Along with possibly reinforcing the stereotype of UA’s “bubble”, some believe the discussion forum has caused divides within UA.

“I think it’s bad [for the community]. I think it’s good for the [members] to talk about stuff together, but it’s gotten way too extreme, like screaming at people’s kids on there. It’s just a bit extreme,” Carine said.
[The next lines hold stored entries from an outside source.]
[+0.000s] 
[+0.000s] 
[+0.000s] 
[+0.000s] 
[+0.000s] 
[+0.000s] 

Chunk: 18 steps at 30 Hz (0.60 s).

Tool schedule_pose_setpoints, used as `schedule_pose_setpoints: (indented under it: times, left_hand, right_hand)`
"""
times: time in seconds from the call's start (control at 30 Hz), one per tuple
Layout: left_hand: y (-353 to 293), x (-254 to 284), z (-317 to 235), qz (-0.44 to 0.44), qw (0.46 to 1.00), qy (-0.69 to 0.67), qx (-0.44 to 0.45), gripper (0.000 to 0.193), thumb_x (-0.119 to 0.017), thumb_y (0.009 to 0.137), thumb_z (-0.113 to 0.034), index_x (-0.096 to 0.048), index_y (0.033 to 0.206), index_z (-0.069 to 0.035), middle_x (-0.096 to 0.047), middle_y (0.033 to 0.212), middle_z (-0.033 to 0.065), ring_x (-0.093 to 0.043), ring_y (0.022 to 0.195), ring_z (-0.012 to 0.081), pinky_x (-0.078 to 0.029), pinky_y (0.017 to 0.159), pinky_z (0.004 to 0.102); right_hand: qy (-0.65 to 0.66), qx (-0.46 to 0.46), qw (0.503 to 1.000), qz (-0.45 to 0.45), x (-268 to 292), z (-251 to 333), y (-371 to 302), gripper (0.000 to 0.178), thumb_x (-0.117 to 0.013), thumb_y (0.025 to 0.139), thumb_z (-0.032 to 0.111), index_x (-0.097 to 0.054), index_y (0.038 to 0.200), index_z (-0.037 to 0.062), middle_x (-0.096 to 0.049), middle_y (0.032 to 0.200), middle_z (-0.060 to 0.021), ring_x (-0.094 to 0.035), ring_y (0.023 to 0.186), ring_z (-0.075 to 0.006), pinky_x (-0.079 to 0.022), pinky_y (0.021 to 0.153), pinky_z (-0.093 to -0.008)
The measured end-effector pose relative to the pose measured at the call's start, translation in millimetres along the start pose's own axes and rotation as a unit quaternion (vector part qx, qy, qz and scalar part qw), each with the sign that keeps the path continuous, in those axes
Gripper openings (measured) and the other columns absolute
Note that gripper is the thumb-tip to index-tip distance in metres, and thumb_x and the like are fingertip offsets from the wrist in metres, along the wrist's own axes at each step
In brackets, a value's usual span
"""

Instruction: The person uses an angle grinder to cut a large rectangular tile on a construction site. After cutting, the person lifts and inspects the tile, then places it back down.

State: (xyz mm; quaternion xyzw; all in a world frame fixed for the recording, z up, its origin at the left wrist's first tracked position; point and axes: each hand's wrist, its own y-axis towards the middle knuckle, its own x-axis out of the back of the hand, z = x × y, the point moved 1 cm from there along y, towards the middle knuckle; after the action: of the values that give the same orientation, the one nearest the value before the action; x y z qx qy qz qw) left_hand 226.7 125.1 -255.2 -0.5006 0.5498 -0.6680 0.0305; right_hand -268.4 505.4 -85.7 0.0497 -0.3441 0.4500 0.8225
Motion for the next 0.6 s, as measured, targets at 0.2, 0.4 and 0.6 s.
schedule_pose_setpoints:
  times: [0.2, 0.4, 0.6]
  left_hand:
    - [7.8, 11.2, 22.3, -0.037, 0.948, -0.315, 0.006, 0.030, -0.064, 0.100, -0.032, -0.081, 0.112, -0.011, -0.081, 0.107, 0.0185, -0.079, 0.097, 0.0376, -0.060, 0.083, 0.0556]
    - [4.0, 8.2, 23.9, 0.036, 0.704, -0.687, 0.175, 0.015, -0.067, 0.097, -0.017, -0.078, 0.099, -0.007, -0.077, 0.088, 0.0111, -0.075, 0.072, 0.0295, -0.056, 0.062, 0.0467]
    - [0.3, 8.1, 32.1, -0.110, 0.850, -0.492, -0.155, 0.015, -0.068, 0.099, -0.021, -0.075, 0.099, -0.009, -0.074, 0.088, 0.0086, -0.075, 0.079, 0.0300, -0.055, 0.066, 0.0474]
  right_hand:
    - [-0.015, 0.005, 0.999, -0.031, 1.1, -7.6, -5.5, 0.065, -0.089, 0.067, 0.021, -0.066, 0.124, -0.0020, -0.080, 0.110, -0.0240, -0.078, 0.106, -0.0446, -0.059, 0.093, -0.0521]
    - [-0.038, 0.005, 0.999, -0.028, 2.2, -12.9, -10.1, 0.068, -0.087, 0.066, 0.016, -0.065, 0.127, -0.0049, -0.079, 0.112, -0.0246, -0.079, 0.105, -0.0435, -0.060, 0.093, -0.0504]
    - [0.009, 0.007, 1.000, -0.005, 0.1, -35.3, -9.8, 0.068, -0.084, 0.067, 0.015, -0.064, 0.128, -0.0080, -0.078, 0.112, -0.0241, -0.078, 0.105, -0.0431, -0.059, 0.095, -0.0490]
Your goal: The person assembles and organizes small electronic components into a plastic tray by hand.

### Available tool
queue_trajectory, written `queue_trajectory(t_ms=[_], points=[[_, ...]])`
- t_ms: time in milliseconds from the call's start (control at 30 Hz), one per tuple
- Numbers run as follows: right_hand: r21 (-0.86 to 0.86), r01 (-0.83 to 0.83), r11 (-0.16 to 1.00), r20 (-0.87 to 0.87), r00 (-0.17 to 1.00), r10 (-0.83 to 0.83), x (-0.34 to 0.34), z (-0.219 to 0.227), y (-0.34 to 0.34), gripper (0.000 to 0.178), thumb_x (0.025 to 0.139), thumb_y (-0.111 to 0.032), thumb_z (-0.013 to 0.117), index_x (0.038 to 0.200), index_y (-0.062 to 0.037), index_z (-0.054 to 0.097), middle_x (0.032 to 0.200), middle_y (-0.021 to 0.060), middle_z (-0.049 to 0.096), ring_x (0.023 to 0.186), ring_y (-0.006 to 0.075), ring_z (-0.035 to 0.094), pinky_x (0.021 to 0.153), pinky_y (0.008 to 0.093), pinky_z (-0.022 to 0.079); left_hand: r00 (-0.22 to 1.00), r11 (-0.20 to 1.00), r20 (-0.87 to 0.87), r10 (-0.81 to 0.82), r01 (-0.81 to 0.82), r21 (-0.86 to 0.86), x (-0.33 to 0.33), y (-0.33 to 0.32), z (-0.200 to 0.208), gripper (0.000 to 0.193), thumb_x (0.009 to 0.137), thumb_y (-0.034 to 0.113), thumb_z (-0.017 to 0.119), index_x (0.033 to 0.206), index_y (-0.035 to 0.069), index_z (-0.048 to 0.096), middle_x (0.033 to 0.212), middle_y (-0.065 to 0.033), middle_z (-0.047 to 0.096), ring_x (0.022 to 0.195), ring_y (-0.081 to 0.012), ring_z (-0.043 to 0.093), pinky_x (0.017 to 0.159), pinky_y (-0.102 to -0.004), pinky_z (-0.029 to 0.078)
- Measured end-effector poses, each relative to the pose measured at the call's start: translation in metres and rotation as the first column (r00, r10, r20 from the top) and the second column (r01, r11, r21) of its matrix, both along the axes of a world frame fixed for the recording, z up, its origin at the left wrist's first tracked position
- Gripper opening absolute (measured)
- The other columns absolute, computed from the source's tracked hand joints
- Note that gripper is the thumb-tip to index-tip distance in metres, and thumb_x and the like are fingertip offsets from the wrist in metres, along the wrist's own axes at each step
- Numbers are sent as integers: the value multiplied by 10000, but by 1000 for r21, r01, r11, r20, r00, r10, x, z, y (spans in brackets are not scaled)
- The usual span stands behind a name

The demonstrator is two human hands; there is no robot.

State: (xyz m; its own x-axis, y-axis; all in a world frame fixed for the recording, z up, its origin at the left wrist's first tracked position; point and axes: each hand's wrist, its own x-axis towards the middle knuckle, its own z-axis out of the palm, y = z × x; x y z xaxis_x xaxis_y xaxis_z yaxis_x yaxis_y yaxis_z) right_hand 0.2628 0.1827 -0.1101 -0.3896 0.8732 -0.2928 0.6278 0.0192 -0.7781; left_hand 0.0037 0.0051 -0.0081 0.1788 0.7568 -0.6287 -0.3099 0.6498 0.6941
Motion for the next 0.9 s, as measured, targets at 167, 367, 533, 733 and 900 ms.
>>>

Others share her sentiment.

“I feel like it reflects poorly on the Upper Arlington community,” Weisberg said. 

Baghat said he believes that the discussion forum has both failed and succeeded in its original purpose of creating a digital UA community.

“It’s this idea of ‘we can be civil and we don’t have to name-call people and we don’t have to use extreme profanity.’ In theory, what [the forum] was set up for was to be able to have discussions about community,” he said. “I think that it has brought a sense of unity, that we have a right to disagree [about] things, but we have to be able to disagree in a civil manner, and that’s sometimes where I think the discussion forum has kind of divided the community a little more.”

Baghat said that he thinks the forum has also created echo chambers that further divide the community.

“I think [the forum] started to expose people’s true thoughts. I think it caused people to leave the discussion forum and form their own discussion forums, their alternative forums,” he said. “I think that steaming off and creating these other little groups… defeats the purpose of what the discussion forum is about, which is working together as a community.”